## INSTRUCTIONS FOR THE TASK:
Needed from the data below: every line from the one with "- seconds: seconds" up to and including the one with "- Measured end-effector", repeated exactly and with nothing else.

┄┄┄┄┄┄┄┄┄┄

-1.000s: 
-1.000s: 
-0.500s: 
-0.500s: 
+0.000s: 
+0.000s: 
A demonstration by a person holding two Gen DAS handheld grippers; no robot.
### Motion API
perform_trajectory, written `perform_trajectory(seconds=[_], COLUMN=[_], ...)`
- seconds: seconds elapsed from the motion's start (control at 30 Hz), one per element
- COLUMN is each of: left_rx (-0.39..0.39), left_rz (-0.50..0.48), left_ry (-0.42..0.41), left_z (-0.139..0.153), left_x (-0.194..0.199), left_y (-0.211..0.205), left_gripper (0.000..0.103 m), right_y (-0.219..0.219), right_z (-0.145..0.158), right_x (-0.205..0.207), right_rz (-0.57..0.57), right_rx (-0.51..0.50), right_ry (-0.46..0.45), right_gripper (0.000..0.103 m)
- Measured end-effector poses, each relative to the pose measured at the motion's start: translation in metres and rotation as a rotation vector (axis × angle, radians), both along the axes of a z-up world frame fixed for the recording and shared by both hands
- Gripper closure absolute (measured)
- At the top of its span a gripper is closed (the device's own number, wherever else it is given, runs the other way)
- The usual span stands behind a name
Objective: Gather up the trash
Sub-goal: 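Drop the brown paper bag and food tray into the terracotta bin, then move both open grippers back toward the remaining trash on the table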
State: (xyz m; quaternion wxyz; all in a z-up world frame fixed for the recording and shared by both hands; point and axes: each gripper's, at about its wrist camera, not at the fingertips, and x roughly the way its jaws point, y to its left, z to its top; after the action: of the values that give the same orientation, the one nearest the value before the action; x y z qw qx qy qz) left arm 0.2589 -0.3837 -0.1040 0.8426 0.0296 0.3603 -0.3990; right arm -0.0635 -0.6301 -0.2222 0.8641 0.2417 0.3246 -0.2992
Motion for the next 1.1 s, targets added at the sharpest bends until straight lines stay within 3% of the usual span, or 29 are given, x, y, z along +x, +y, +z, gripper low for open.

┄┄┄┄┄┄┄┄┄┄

## YOUR RESPONSE:
- seconds: seconds elapsed from the motion's start (control at 30 Hz), one per element
- COLUMN is each of: left_rx (-0.39..0.39), left_rz (-0.50..0.48), left_ry (-0.42..0.41), left_z (-0.139..0.153), left_x (-0.194..0.199), left_y (-0.211..0.205), left_gripper (0.000..0.103 m), right_y (-0.219..0.219), right_z (-0.145..0.158), right_x (-0.205..0.207), right_rz (-0.57..0.57), right_rx (-0.51..0.50), right_ry (-0.46..0.45), right_gripper (0.000..0.103 m)
- Measured end-effector poses, each relative to the pose measured at the motion's start: translation in metres and rotation as a rotation vector (axis × angle, radians), both along the axes of a z-up world frame fixed for the recording and shared by both hands

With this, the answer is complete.